(Columna publicada: 16 de septiembre, 2017) – Aunque la infinita capacidad de supervivencia del hombre ha sido puesta a prueba una y otra vez en milenios, el panorama tras el paso de un huracán de grandes proporciones siempre resulta desolador: vidas perdidas, techos y paredes hechos añicos por el viento, automóviles reducidos a chatarra, entre escombros o bajo el agua, árboles arrancados de raíz, ríos transformados en océanos, miles de personas refugiadas en iglesias y escuelas transformadas en albergues… La vida de repente es un calvario. Puede que transcurran meses, años, antes de que todo vuelva a la normalidad. Una normalidad que para algunos no será la misma de antes, porque las cicatrices quedan, en la gente y en los sitios.

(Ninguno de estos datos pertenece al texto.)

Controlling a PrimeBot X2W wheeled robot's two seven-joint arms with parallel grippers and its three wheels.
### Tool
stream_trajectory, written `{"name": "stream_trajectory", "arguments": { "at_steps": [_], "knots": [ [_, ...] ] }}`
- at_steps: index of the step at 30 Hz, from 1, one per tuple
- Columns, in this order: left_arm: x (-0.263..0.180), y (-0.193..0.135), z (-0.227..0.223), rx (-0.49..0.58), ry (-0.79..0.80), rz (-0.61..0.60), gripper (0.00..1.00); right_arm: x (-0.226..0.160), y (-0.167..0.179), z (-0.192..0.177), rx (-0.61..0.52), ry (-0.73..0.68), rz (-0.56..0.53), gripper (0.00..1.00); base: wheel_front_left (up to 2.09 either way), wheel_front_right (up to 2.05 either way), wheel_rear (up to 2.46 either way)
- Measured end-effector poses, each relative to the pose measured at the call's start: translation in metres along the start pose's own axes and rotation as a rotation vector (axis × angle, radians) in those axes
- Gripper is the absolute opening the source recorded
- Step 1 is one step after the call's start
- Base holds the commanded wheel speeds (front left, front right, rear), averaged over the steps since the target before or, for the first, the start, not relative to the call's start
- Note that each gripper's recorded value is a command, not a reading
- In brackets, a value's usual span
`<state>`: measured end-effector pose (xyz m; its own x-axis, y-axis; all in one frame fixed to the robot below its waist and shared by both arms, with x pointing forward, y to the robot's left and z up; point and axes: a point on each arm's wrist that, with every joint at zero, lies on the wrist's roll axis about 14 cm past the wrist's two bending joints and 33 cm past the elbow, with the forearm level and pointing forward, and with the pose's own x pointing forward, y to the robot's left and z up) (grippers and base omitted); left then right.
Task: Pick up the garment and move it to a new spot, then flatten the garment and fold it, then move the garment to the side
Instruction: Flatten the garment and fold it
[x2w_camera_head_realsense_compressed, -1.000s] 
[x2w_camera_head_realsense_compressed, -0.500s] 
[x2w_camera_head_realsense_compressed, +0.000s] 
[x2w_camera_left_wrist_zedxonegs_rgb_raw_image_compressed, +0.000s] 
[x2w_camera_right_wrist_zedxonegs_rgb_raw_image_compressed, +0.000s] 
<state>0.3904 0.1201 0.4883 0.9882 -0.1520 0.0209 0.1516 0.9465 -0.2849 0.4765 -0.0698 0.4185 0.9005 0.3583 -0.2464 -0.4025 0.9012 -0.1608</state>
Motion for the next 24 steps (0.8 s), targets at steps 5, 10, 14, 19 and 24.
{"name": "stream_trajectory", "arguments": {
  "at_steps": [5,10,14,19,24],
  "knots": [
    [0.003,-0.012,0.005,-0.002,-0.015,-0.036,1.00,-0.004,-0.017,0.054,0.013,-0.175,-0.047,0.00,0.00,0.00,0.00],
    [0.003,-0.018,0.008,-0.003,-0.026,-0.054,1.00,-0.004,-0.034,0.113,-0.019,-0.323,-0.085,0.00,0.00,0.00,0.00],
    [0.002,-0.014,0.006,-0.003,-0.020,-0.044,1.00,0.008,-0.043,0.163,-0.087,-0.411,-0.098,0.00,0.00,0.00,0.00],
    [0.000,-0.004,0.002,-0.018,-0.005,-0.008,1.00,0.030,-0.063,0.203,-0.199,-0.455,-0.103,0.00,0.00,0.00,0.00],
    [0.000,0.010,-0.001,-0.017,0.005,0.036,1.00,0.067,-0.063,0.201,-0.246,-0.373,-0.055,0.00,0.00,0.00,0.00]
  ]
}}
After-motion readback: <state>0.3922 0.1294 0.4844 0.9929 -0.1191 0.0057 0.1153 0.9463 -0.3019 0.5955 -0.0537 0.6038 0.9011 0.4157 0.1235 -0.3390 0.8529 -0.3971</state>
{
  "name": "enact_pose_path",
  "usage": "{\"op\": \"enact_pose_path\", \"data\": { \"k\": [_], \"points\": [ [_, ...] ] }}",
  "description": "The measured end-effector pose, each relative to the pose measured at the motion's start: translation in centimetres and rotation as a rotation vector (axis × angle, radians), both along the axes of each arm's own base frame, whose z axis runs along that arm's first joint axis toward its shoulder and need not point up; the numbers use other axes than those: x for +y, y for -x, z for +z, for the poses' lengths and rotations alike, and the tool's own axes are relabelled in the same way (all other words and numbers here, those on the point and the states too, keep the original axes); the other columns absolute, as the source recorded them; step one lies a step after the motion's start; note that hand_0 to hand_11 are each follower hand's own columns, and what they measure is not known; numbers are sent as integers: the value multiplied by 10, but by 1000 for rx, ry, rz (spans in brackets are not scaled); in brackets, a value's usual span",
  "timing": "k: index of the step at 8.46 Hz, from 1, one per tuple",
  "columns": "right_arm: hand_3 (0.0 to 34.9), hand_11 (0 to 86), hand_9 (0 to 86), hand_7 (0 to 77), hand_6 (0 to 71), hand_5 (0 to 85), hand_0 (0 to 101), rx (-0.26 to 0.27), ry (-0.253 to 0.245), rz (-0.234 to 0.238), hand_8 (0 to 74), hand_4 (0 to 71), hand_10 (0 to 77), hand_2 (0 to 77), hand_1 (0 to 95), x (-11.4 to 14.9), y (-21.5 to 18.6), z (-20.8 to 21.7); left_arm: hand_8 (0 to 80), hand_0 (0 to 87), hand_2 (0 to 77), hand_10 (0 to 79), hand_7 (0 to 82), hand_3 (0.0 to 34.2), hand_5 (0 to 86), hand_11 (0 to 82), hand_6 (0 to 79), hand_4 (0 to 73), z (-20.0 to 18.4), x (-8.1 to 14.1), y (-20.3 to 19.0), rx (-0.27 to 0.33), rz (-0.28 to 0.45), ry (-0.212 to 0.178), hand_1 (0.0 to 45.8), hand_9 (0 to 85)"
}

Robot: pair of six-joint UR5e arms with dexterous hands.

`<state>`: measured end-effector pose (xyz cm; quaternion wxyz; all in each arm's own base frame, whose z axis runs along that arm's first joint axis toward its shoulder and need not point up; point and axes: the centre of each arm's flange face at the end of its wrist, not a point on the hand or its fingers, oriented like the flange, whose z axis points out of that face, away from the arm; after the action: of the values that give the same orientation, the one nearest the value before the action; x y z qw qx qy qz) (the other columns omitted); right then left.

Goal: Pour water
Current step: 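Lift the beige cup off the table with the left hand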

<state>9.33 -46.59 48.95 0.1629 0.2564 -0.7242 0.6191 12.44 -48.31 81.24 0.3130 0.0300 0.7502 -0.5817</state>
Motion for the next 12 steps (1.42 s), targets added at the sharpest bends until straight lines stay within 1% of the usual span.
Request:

Borrar los destrozos, reconstruir viviendas, enderezar la vida de familias y de comunidades enteras no es algo fácil. Ya idos Irma y Harvey, los retos que encaran los sobrevivientes pueden ser tan inmensos como devastadores fueron los efectos de ambos huracanes. Algunos de los que huyeron temporalmente a otras ciudades en busca de protección no imaginaron que emprendían un largo viaje, lleno de incomodidades, angustias e incertidumbres. Un viaje, en el peor de los casos, sin regreso. Todo perdido: tesoros y recuerdos familiares, el calor del hogar, el fruto de años de esfuerzos y trabajo. Así es para los que vieron sus casas en Houston sumergidas hasta el techo o los que perdieron sus hogares en Islamorada, barridos por el mar. Quién sabe cuánto tiempo les espera vivir en albergues, moteles o residencias transitorias.

Algunos recibieron la tempestad pertrechados aunque temerosos, como el que en una contraventana de su casa puso al huracán un letrero pintado en letras rojas: “¡Irma, lárgate!”. Otros, los más temerarios, optaron por desafiarlo y confiados en poder evadir la tormenta decidieron permanecer en sus casas de los cayos junto al mar, contra todos los consejos y pronósticos. Como John Hines, residente en Key West, quien alegó tres grandes razones para quedarse y retar el peligro: “Mi madre, mi padre y mi pequeño hermano murieron aquí el año pasado y sus cenizas las lancé al mar, en la costa. Yo no me voy”.

En cuanto a la parte más estremecedora del asunto sobran ejemplos. Tal y como lo había hecho ya en Texas muy pronto llegó a Florida un enjambre de bomberos, policías, soldados, miembros del servicio de guardacostas y samaritanos provenientes de otros estados, dispuestos a socorrer a los necesitados, sin escatimar tiempo porque cuando la vida peligra el reloj no cuenta. A esa hora nos une a todos la calamidad. Las escenas de estos días confirman el oportuno y loable auxilio prestado por las autoridades. “Incluso en medio de una tormenta, no olvidamos el amor por nuestro país y comunidad”, decía un tuit de la policía de Coral Springs, que difundió el video de un agente en labores de salvamento recogiendo del camino una bandera americana echada a tierra por el huracán.

Las imágenes se agigantan con infinidad de héroes anónimos: ángeles en uniforme; vecinos socorriendo a vecinos; voluntarios rescatando a mujeres, hombres, niños, ancianos; gente abriendo las puertas de sus hogares y negocios para dar cobijo a los desplazados; decenas de celebridades del espectáculo recolectando en un teletón millones de dólares para los damnificados. Por encima de todo lo que nos divide, ese es el espíritu que prevalece cada vez que ocurren tragedias abrumadoras o desastres naturales. Sin mediar creencias religiosas, color de la piel o ideas políticas, se tiende la misma mano a las víctimas, de costa a costa. Cuando la nación es puesta a prueba, un solo y gran corazón late en todo el país.